■ **EXERCISE GOAL**: The lines below that include the word "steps" are to be reported.

■ **INPUT DATA**:
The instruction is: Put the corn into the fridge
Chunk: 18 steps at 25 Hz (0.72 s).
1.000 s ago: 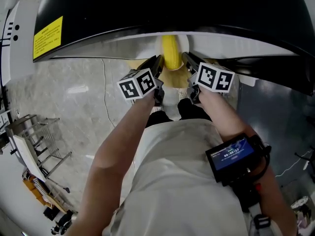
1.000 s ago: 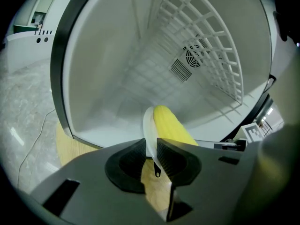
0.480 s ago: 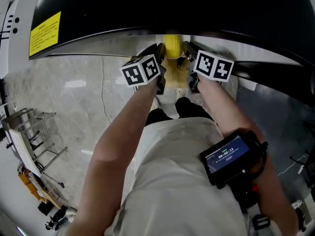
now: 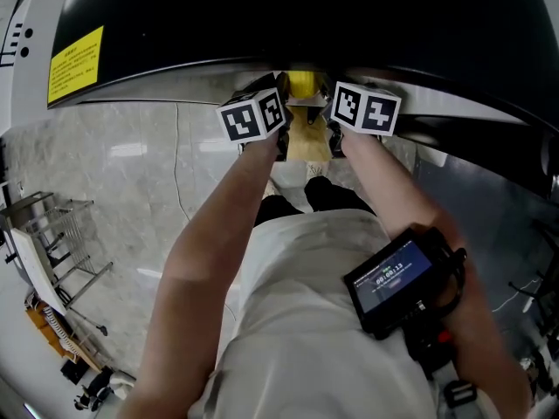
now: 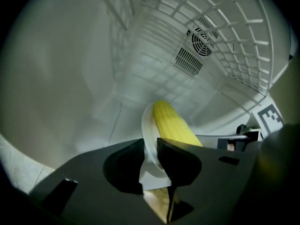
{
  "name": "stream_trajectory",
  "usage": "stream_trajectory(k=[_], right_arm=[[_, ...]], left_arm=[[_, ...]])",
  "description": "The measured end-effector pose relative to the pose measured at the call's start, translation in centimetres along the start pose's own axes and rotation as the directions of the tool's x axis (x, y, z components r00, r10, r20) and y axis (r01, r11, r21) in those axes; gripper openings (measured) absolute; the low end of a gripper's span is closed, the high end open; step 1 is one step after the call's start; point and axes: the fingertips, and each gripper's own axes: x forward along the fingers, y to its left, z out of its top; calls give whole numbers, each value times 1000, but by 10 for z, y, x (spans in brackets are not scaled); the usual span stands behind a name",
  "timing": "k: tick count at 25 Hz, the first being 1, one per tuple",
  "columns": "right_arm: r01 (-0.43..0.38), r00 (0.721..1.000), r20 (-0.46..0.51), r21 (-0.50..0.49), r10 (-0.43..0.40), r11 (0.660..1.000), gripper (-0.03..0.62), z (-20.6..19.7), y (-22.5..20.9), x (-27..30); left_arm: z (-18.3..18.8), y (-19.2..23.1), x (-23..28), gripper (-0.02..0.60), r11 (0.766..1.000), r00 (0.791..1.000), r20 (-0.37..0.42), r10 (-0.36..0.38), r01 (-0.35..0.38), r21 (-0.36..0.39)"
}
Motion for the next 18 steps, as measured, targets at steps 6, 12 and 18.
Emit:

■ **TASK OUTPUT**:
Chunk: 18 steps at 25 Hz (0.72 s).
Motion for the next 18 steps, as measured, targets at steps 6, 12 and 18.

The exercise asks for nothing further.